> _Exercise objective_:
Where the line containing "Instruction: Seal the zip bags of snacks" appears, end the copy there, keeping that line; start from the first line of the entries, copy exactly, and omit pictures.

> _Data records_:
......

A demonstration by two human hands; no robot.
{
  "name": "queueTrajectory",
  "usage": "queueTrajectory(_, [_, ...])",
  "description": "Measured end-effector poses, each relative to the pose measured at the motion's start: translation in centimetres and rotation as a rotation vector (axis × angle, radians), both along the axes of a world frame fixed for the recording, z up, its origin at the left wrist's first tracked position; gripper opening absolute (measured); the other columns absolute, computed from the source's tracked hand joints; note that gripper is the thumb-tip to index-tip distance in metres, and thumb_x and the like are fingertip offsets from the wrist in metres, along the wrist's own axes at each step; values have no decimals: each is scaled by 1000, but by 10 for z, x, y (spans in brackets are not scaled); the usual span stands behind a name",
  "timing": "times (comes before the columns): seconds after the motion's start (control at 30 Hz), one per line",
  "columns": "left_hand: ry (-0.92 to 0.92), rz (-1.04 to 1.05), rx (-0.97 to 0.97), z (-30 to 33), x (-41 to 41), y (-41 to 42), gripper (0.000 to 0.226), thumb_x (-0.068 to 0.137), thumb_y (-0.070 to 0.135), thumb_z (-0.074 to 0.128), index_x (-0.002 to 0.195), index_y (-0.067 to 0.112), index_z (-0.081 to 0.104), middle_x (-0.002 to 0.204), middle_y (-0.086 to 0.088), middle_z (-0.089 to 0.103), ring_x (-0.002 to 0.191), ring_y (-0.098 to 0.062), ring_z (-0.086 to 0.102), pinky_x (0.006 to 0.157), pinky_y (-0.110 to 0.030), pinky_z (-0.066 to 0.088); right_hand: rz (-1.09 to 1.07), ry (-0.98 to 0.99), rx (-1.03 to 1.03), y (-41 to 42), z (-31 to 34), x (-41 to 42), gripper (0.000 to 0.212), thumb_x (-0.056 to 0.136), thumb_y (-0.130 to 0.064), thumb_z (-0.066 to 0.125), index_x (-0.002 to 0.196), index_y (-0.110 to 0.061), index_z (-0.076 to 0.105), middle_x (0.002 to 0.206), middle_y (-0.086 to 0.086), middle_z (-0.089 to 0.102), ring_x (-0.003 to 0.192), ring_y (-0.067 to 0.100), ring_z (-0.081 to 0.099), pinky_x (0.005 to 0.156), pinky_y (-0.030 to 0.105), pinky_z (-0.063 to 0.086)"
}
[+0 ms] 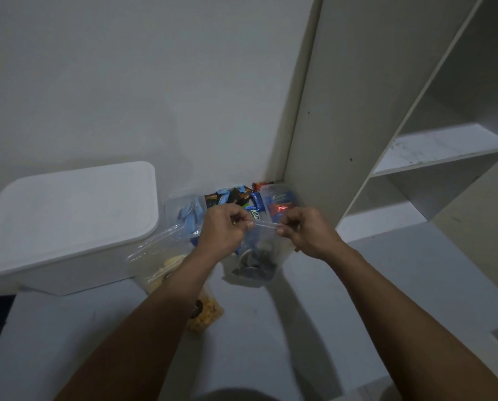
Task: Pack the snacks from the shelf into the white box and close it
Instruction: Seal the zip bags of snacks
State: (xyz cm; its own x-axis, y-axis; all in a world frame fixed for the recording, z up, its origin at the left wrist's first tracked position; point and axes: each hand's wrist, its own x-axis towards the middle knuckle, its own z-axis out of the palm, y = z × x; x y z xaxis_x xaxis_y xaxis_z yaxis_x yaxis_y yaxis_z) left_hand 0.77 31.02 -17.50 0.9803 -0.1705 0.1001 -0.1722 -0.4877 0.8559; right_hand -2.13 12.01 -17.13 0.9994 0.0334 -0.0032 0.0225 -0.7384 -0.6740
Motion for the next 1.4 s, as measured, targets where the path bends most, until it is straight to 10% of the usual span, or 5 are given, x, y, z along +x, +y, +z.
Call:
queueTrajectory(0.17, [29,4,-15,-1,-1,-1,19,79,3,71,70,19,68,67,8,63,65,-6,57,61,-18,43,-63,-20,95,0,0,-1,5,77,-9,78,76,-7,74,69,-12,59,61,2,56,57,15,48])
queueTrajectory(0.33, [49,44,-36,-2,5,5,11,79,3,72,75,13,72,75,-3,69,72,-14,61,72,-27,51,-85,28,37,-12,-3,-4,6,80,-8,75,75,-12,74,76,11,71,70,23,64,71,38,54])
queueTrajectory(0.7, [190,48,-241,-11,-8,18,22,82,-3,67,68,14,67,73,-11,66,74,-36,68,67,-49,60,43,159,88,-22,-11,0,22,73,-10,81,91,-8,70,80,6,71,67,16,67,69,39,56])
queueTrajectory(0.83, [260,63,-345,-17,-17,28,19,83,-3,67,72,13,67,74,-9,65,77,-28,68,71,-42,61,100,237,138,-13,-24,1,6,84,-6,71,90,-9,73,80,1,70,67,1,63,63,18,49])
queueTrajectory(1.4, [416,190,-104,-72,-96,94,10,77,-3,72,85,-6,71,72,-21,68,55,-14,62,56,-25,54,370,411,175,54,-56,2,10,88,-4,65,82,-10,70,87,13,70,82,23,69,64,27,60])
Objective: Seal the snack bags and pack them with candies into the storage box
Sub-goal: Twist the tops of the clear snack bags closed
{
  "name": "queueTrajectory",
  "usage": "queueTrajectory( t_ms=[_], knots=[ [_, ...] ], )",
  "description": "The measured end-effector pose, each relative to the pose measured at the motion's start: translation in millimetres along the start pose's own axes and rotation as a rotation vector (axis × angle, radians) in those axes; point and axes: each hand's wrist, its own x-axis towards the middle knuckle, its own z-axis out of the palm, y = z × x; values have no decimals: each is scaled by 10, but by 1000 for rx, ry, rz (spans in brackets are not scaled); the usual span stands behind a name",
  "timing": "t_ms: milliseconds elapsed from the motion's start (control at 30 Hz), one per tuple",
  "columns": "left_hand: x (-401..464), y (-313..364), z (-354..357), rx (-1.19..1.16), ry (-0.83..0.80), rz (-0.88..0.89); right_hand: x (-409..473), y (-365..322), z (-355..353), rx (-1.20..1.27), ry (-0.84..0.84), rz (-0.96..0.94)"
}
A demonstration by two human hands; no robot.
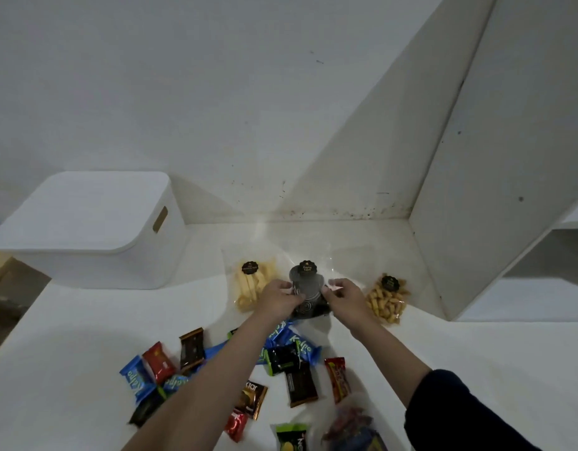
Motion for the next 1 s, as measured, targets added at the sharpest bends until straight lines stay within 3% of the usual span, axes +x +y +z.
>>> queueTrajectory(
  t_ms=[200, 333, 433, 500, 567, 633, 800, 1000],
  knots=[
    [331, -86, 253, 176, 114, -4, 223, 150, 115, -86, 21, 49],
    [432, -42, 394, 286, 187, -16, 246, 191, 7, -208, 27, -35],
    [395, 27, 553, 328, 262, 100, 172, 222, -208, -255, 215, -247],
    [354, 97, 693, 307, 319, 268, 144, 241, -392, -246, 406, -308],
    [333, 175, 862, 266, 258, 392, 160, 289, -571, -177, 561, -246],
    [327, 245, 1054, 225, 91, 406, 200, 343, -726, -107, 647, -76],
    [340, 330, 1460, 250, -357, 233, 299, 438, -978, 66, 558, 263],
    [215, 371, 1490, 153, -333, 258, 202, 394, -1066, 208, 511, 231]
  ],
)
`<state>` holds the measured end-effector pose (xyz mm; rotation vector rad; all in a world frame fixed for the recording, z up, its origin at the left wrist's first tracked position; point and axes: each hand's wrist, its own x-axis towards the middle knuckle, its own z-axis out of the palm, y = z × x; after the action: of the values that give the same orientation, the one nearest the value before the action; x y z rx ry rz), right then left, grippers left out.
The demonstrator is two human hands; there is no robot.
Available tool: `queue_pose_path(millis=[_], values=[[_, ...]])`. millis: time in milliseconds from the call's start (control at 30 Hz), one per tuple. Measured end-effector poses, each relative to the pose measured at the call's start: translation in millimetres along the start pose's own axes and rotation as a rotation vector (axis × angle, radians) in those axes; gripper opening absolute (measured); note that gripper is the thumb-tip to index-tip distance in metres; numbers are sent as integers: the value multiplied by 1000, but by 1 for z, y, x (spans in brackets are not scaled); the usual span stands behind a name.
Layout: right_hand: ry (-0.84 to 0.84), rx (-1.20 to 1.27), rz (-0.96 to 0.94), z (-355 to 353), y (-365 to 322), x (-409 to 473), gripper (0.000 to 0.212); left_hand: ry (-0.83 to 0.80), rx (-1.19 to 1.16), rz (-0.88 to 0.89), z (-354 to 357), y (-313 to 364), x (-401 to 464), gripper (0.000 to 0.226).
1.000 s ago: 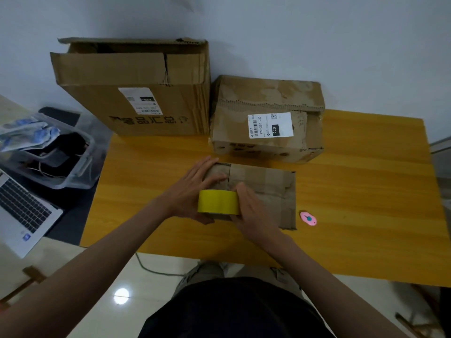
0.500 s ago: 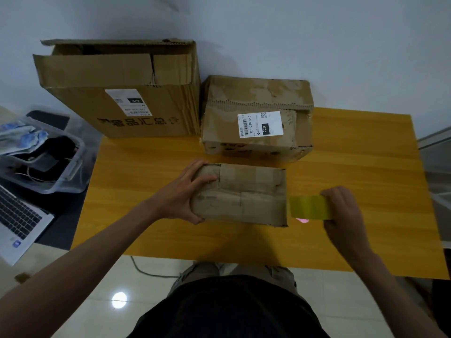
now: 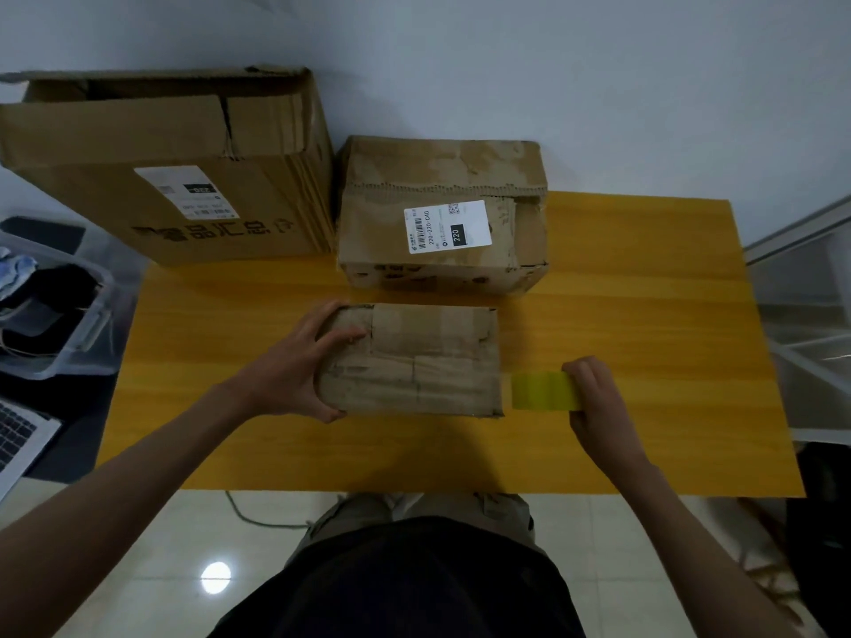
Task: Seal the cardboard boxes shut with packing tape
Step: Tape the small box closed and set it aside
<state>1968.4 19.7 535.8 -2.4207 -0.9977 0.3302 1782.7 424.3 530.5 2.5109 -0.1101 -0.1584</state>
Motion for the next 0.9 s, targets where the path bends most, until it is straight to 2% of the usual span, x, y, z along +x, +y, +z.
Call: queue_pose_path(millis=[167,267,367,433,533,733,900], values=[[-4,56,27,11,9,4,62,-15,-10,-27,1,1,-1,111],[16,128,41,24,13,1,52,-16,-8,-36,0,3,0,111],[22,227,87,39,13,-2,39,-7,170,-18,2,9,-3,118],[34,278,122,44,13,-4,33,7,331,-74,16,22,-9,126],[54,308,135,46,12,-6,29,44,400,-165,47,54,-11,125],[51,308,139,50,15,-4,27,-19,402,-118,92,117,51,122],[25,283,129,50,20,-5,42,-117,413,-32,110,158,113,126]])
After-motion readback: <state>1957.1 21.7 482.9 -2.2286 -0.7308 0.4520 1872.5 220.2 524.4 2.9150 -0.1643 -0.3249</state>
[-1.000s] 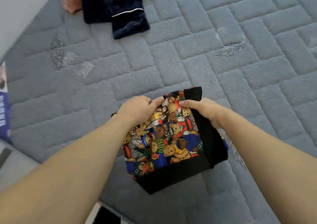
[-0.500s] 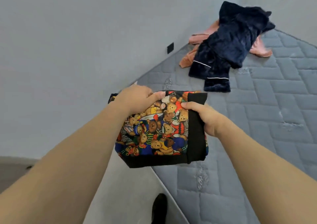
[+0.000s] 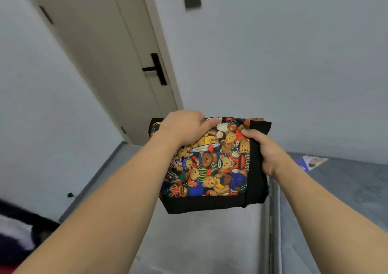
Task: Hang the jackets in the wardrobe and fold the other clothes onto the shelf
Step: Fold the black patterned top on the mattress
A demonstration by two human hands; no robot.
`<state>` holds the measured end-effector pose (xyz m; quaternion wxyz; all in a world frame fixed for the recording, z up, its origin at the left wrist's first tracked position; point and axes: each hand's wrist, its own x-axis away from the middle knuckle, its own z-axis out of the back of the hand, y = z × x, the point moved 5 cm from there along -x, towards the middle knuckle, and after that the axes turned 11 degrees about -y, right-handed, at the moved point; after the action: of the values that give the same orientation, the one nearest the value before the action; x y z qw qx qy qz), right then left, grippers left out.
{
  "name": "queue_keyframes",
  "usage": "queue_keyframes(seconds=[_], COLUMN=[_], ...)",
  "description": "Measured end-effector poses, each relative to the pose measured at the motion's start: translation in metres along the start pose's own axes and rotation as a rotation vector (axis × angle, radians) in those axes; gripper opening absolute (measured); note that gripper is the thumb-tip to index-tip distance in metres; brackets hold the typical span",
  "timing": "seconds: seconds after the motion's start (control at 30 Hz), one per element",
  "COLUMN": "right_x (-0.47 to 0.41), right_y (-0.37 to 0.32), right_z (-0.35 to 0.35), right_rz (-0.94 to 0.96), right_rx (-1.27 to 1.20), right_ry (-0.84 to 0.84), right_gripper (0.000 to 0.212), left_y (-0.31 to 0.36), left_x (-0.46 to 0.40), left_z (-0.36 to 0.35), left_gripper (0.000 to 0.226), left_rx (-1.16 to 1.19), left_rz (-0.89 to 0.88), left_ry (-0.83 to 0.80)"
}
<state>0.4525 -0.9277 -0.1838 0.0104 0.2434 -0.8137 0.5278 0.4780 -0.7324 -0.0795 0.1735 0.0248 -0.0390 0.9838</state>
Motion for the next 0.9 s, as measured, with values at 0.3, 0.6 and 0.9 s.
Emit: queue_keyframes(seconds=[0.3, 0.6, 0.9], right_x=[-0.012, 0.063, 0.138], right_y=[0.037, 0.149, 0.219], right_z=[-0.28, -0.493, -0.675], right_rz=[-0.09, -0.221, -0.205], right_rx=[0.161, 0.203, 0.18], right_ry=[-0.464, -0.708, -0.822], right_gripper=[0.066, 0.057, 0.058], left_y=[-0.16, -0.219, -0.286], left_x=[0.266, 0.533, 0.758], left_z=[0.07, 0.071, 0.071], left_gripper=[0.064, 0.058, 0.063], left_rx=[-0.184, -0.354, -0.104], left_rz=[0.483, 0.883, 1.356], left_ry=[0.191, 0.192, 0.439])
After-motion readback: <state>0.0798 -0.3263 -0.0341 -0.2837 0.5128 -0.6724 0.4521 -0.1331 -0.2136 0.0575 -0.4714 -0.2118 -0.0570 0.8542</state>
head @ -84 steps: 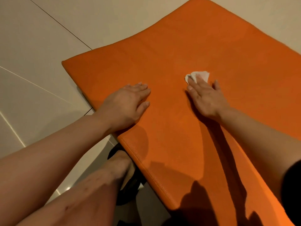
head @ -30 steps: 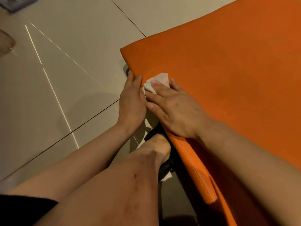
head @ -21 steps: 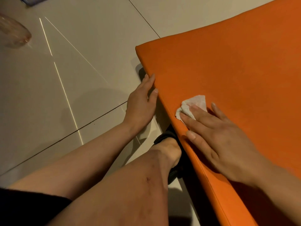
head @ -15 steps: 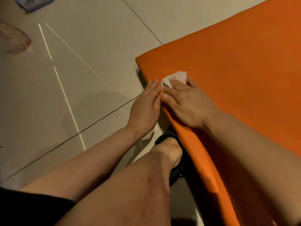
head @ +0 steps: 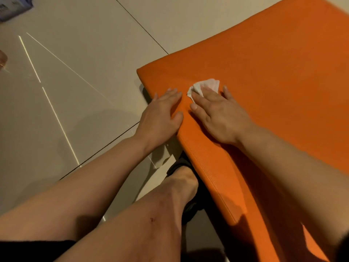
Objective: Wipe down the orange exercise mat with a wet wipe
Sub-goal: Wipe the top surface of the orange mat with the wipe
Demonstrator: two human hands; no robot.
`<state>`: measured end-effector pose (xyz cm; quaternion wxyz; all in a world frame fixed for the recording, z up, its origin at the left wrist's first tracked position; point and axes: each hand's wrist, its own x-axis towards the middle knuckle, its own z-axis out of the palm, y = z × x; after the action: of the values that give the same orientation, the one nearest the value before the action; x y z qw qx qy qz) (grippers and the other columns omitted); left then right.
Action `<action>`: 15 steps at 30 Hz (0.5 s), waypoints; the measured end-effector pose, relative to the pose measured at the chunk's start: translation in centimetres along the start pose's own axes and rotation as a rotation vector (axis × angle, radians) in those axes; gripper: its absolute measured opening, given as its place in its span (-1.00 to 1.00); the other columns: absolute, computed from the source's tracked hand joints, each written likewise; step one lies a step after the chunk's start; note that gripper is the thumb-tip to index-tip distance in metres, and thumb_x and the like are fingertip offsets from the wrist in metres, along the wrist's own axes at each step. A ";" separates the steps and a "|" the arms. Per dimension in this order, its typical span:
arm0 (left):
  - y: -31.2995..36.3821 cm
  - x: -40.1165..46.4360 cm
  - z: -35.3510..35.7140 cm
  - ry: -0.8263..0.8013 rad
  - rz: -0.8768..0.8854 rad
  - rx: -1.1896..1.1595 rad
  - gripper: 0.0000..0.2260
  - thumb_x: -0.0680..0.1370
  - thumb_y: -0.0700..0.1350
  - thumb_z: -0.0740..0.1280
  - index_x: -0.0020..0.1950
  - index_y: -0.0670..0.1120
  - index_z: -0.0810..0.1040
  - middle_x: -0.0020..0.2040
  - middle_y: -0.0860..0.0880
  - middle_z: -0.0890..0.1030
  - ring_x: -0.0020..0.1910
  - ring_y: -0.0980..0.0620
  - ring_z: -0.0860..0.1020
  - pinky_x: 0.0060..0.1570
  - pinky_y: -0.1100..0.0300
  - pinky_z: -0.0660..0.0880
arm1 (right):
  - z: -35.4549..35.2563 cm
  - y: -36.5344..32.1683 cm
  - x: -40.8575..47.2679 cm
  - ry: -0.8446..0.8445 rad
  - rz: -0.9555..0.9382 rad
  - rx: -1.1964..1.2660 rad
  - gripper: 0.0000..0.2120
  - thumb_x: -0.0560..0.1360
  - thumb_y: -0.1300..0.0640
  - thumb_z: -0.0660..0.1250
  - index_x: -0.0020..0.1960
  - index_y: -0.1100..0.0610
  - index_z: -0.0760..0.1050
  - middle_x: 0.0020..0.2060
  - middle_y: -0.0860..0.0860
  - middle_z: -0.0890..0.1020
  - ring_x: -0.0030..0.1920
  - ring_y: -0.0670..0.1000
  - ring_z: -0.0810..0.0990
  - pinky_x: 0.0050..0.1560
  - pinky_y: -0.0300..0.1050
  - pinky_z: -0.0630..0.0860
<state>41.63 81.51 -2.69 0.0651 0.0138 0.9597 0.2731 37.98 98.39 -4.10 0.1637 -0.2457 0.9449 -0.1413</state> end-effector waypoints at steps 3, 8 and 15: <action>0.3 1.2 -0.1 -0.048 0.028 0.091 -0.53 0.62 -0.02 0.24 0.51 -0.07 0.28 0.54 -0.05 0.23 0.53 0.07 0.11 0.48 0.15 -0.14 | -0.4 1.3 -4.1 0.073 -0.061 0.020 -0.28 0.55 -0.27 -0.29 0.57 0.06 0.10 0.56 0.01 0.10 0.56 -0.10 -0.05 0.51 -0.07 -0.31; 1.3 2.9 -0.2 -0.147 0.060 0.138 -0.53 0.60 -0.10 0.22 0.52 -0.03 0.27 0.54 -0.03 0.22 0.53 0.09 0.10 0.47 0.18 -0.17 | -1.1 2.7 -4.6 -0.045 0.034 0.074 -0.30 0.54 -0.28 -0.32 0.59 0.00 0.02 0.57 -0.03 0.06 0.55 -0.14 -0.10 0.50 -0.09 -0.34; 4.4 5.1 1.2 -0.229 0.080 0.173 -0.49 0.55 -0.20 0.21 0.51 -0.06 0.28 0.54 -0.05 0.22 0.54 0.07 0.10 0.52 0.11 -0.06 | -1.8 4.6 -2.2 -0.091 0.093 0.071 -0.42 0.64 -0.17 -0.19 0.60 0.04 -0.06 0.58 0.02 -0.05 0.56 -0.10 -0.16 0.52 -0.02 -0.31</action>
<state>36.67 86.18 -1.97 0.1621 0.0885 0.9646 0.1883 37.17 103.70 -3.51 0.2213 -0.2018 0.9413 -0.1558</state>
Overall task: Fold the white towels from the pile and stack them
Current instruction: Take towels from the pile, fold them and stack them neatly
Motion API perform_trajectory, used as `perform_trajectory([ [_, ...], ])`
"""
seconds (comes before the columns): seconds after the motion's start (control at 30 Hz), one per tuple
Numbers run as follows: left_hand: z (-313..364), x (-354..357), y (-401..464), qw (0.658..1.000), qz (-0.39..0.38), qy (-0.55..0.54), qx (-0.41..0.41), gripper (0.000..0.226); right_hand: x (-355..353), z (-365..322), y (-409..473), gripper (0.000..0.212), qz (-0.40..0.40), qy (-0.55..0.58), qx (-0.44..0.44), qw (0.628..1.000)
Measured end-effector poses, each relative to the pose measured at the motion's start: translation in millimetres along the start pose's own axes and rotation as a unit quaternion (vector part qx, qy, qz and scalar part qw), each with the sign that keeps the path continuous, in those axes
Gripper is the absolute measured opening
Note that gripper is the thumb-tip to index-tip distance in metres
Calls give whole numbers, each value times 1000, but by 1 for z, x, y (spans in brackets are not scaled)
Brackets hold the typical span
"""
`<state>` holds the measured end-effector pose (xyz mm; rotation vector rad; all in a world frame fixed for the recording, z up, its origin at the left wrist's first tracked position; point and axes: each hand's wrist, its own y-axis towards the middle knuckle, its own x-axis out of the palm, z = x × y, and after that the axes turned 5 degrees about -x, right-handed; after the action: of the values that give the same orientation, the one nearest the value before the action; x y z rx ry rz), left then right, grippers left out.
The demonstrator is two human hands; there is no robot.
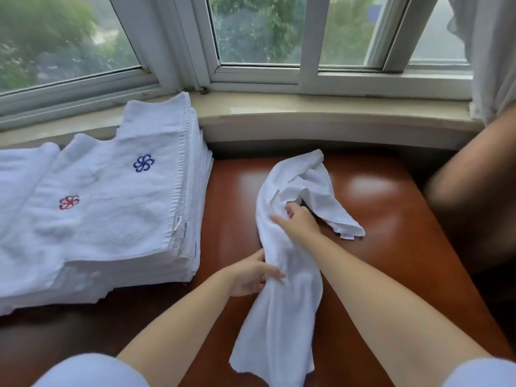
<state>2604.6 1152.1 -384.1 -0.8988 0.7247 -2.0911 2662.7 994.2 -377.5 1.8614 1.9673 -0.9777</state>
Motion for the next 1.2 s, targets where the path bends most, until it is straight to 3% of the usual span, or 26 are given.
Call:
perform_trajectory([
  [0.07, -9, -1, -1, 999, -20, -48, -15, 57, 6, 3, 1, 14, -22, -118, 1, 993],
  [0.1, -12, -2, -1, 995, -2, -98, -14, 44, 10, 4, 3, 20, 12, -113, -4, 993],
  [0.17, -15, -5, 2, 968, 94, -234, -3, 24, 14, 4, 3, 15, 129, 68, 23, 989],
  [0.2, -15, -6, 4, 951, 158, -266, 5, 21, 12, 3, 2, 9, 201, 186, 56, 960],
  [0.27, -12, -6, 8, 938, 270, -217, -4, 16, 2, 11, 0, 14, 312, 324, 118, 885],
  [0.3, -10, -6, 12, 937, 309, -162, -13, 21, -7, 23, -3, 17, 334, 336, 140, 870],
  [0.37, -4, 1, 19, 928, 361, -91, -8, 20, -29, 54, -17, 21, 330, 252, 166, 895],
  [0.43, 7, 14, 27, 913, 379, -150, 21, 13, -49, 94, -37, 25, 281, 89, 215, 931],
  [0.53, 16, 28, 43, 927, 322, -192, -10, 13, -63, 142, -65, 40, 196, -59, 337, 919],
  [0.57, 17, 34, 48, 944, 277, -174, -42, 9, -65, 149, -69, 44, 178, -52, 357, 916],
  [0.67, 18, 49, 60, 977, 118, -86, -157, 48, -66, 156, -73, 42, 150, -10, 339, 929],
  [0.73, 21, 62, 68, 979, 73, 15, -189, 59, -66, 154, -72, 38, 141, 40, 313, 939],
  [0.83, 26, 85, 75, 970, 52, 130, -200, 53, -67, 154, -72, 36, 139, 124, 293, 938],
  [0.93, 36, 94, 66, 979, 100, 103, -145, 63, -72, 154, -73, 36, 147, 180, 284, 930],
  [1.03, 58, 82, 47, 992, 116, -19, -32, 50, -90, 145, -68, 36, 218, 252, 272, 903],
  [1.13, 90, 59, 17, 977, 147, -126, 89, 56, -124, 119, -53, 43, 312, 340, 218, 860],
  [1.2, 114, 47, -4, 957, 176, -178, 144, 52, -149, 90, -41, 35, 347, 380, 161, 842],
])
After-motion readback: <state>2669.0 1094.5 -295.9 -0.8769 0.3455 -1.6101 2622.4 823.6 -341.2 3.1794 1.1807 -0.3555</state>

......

> _Task solution_:
A demonstration by two human hands; no robot.
{
  "name": "queueTrajectory",
  "usage": "queueTrajectory(_, [_, ...])",
  "description": "Measured end-effector poses, each relative to the pose measured at the motion's start: translation in centimetres and rotation as a rotation vector (axis × angle, radians), both along the axes of a world frame fixed for the recording, z up, its origin at the left wrist's first tracked position; gripper opening absolute (measured); the other columns absolute, computed from the source's tracked hand joints; note that gripper is the thumb-tip to index-tip distance in metres, and thumb_x and the like are fingertip offsets from the wrist in metres, along the wrist's own axes at each step; values have no decimals: each is scaled by 1000, but by 10 for z, x, y (spans in brackets are not scaled); the usual span stands behind a name",
  "timing": "times (comes before the columns): seconds after the motion's start (control at 30 Hz), one per line",
  "columns": "left_hand: ry (-0.92 to 0.92), rz (-1.04 to 1.05), rx (-0.97 to 0.97), z (-30 to 33), x (-41 to 41), y (-41 to 42), gripper (0.000 to 0.226), thumb_x (-0.068 to 0.137), thumb_y (-0.070 to 0.135), thumb_z (-0.074 to 0.128), index_x (-0.002 to 0.195), index_y (-0.067 to 0.112), index_z (-0.081 to 0.104), middle_x (-0.002 to 0.204), middle_y (-0.086 to 0.088), middle_z (-0.089 to 0.103), ring_x (-0.002 to 0.191), ring_y (-0.098 to 0.062), ring_z (-0.086 to 0.102), pinky_x (0.006 to 0.157), pinky_y (-0.110 to 0.030), pinky_z (-0.066 to 0.088); right_hand: rz (-1.09 to 1.07), ry (-0.98 to 0.99), rx (-1.03 to 1.03), y (-41 to 42), z (-31 to 34), x (-41 to 42), gripper (0.000 to 0.212), thumb_x (-0.056 to 0.136), thumb_y (-0.130 to 0.064), thumb_z (-0.066 to 0.125), index_x (-0.002 to 0.196), index_y (-0.110 to 0.061), index_z (-0.076 to 0.105), middle_x (0.002 to 0.206), middle_y (-0.086 to 0.086), middle_z (-0.089 to 0.102), ring_x (-0.003 to 0.192), ring_y (-0.067 to 0.100), ring_z (-0.081 to 0.099), pinky_x (0.005 to 0.156), pinky_y (-0.030 to 0.105), pinky_z (-0.063 to 0.086)"
}
[+0 ms] 
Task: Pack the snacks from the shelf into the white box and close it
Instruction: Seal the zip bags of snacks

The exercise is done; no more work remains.